TASK PROMPT: Read through the lines below and copy the ones holding the string "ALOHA".
-- STUDY MATERIAL follows --
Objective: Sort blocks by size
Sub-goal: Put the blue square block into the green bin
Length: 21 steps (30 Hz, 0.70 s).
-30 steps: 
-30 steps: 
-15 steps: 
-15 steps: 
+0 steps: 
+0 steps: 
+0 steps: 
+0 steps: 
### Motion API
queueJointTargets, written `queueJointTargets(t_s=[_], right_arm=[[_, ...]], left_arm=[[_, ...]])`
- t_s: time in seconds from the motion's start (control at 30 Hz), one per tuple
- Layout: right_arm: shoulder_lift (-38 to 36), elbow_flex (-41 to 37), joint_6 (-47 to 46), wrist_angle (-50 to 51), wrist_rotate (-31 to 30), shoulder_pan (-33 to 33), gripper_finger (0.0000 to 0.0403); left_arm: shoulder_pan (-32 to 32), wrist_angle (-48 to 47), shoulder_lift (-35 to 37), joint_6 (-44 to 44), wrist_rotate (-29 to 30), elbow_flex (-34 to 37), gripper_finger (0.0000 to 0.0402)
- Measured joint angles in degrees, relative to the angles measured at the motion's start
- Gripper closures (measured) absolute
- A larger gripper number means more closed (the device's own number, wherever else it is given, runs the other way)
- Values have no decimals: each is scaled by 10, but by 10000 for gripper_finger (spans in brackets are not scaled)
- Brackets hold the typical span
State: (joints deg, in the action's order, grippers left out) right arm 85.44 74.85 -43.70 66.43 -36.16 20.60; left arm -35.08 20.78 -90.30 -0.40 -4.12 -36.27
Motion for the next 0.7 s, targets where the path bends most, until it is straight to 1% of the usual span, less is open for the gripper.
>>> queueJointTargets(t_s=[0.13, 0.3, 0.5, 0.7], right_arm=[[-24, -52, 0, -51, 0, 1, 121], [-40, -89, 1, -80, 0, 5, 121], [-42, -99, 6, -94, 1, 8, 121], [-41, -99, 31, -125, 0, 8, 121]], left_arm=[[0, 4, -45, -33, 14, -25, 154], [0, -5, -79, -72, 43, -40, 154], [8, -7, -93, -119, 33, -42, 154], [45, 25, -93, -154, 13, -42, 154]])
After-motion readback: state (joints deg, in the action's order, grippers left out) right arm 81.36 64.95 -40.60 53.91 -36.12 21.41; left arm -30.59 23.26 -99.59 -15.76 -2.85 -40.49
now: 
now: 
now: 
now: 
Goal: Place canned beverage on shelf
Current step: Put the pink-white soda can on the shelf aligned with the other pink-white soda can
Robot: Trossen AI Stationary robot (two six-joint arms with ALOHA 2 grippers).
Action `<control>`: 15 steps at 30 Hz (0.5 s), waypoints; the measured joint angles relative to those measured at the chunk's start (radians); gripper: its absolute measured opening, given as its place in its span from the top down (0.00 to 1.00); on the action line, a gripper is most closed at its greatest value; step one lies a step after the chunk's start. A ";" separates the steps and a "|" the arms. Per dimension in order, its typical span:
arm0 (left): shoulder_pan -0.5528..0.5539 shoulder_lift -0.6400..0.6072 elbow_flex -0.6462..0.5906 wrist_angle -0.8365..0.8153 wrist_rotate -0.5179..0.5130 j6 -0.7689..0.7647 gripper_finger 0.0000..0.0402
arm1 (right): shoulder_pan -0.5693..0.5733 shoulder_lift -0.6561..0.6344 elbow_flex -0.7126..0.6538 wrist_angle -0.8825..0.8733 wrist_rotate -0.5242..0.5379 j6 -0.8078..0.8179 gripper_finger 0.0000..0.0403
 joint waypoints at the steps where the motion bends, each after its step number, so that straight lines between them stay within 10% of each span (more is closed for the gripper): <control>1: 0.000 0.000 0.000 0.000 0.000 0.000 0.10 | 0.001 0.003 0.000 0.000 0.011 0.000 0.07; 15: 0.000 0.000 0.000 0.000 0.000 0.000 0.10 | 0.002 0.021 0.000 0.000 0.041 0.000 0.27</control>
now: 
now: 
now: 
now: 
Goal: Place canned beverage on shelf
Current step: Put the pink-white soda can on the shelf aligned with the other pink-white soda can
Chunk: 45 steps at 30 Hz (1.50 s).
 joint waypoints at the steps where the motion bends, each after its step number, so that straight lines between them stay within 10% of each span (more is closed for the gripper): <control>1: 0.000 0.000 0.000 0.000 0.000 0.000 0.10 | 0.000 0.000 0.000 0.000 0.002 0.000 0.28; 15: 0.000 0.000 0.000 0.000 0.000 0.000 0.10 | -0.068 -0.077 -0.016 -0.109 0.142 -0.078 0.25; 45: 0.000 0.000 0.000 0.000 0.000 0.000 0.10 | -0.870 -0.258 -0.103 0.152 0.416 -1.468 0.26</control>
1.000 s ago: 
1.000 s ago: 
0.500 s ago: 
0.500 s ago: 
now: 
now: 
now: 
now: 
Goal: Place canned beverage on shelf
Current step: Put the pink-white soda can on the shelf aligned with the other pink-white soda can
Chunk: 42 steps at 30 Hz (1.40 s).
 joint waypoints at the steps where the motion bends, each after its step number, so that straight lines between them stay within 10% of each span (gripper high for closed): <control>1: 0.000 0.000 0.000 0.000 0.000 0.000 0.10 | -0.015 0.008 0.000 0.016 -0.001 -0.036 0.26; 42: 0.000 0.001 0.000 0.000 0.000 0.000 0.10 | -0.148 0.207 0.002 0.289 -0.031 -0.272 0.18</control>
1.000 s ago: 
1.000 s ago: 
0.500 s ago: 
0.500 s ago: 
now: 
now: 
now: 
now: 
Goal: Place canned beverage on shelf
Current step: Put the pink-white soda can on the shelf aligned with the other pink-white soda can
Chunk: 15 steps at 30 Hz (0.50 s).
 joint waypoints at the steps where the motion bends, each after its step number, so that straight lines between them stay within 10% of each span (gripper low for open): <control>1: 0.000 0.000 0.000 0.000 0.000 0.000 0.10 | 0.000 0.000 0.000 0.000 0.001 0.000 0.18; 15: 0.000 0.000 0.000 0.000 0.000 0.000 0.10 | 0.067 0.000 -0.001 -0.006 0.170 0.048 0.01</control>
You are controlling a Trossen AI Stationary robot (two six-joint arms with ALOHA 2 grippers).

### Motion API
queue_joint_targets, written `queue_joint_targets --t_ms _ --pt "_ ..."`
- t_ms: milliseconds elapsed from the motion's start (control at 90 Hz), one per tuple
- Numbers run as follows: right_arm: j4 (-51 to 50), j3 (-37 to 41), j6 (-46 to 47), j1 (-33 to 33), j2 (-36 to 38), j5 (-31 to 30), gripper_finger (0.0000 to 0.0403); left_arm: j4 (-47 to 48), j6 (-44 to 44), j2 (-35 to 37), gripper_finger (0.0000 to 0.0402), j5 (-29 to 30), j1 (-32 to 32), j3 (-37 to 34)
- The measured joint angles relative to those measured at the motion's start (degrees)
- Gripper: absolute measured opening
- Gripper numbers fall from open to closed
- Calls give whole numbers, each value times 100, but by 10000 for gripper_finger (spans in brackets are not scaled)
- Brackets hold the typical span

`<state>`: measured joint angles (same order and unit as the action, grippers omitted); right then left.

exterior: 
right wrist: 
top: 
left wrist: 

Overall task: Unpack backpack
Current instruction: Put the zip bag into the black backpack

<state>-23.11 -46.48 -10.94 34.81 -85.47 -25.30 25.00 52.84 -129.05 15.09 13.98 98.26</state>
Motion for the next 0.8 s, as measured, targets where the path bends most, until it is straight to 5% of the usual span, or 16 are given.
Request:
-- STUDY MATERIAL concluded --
REPLY TO THE TASK:
Robot: Trossen AI Stationary robot (two six-joint arms with ALOHA 2 grippers).
You are controlling a Trossen AI Stationary robot (two six-joint arms with ALOHA 2 grippers).

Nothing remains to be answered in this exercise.